• _TRY IT_: Every line below that holds the string "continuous" must be copied.

• _Items listed in a dataset_:
····················

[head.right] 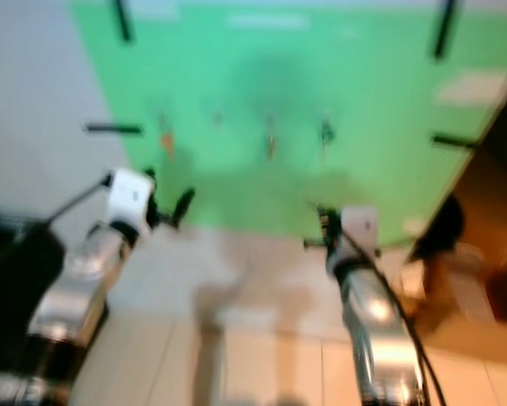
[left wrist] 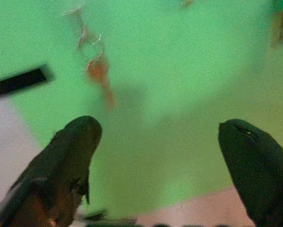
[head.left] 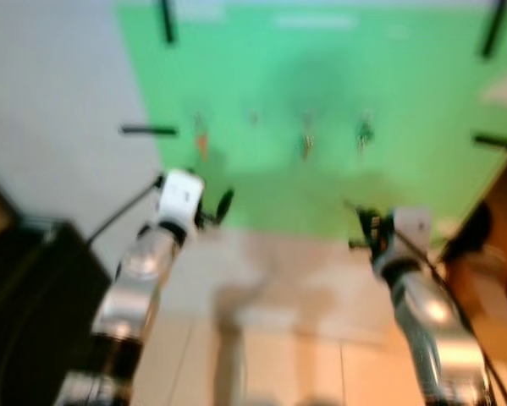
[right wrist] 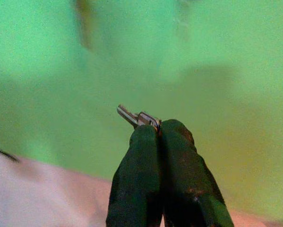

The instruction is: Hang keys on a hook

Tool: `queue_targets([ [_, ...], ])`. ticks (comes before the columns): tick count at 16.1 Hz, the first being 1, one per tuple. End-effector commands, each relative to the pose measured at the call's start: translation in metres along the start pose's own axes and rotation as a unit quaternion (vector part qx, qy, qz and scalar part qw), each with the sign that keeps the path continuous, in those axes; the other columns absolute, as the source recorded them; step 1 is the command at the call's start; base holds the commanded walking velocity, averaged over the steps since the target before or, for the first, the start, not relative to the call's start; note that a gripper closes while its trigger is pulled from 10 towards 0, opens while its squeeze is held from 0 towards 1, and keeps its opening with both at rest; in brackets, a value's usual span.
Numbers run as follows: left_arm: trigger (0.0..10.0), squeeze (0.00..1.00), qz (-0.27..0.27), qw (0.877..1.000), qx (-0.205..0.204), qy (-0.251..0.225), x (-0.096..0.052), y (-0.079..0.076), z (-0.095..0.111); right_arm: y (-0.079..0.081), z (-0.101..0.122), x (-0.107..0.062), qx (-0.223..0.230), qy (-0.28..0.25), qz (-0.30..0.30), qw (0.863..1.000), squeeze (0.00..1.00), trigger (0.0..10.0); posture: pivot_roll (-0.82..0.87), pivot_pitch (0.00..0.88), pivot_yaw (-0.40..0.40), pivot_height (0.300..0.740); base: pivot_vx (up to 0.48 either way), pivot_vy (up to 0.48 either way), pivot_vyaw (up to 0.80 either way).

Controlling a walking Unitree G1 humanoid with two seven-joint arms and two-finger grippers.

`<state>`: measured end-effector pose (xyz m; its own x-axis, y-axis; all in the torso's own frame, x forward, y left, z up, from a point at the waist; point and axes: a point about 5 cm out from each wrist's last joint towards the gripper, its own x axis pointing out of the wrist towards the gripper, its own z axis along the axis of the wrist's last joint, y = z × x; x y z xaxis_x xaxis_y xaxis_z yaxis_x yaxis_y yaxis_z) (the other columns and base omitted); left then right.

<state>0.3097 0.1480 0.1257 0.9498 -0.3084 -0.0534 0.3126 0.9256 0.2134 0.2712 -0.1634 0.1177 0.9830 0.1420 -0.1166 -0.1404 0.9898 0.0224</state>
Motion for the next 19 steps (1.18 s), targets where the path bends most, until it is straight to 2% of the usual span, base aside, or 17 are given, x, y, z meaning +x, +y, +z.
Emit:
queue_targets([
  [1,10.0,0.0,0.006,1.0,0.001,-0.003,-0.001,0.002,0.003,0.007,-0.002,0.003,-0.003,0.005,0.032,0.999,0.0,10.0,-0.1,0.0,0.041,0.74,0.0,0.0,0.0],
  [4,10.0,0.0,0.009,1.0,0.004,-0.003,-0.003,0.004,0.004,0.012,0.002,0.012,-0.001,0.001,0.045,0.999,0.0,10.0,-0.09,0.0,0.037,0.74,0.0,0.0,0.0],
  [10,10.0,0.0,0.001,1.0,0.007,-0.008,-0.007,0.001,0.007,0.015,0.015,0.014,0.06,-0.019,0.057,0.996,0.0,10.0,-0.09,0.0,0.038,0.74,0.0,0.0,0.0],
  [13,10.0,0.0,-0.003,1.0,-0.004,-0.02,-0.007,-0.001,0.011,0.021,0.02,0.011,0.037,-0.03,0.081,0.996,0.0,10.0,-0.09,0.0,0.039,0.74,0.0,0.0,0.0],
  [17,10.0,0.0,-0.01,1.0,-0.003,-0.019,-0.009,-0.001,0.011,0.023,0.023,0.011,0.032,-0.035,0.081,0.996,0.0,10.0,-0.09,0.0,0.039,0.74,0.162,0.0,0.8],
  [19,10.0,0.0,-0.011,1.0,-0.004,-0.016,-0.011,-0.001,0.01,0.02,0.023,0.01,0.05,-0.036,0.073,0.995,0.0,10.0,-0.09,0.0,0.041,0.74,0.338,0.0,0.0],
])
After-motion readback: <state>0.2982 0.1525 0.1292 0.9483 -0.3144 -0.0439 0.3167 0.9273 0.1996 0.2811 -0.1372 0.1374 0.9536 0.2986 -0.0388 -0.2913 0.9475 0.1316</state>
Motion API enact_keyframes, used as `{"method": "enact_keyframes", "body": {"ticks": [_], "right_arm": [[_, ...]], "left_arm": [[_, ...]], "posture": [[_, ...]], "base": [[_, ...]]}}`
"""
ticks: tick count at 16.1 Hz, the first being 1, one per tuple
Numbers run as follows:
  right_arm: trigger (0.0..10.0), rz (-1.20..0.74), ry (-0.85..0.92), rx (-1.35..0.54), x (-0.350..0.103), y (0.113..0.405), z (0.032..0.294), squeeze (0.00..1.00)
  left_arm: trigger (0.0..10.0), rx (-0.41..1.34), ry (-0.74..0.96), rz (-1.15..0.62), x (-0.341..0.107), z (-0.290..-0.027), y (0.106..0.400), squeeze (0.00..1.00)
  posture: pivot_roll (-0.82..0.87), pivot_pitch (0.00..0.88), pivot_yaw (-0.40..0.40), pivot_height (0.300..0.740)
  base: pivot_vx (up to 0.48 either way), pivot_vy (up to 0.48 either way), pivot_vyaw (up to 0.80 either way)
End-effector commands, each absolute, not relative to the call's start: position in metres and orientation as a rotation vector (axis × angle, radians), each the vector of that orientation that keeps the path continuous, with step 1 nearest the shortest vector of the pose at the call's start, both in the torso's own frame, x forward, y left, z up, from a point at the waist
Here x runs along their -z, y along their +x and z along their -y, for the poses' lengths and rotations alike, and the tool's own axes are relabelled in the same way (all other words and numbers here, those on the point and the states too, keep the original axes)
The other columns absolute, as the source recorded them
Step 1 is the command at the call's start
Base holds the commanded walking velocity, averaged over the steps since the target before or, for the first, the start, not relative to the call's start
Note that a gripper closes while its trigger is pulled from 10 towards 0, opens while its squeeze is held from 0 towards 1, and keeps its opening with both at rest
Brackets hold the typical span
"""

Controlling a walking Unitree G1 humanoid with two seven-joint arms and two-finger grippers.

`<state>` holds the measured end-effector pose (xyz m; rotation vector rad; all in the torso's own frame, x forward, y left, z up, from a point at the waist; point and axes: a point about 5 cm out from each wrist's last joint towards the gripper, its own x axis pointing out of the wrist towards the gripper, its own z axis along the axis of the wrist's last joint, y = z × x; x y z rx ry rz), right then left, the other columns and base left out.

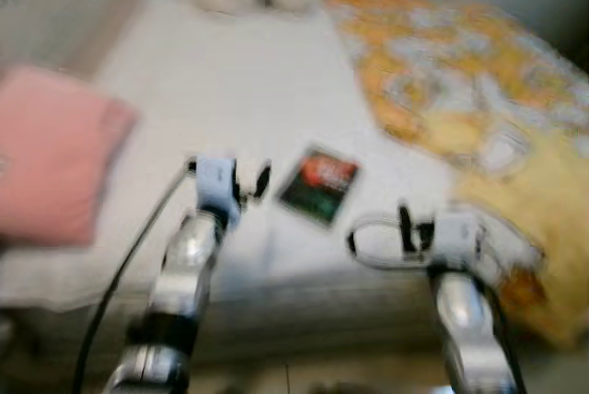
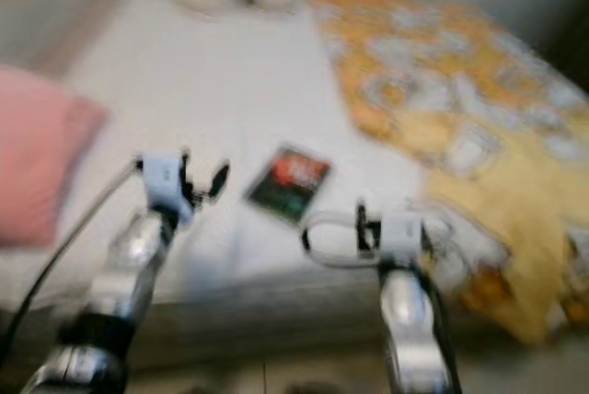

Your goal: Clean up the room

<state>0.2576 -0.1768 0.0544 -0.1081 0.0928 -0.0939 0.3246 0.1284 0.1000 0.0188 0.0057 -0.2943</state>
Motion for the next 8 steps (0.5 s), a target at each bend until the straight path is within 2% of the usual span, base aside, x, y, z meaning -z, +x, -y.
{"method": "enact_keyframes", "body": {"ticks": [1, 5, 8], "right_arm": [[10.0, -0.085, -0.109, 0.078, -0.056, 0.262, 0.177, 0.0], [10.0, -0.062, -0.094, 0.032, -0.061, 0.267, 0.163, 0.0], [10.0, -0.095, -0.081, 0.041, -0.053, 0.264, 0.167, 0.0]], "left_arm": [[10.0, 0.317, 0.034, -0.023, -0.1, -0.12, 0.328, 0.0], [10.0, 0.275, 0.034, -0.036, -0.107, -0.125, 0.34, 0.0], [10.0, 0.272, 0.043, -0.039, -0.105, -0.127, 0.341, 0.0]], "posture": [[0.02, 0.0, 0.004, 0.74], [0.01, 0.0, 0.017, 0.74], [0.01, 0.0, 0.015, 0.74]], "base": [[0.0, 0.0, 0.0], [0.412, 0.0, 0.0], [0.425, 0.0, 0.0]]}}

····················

• _WORKED SOLUTION_:
Tool: `queue_targets([ [_, ...], ])`. ticks (comes before the columns): tick count at 16.1 Hz, the first being 1, one per tuple. End-effector commands, each relative to the pose measured at the call's start: translation in metres along the start pose's own axes and rotation as a unit quaternion (vector part qx, qy, qz and scalar part qw), each with the sign that keeps the path continuous, in those axes; the other columns absolute, as the source recorded them; step 1 is the command at the call's start; base holds the commanded walking velocity, averaged over the steps since the target before or, for the first, the start, not relative to the call's start; note that a gripper closes while its trigger is pulled from 10 towards 0, opens while its squeeze is held from 0 towards 1, and keeps its opening with both at rest; in brackets, a value's usual span.
End-effector commands, each absolute, not relative to the call's start: position in metres and orientation as a rotation vector (axis × angle, radians), each the vector of that orientation that keeps the path continuous, with step 1 nearest the shortest vector of the pose at the call's start, both in the torso's own frame, x forward, y left, z up, from a point at the waist

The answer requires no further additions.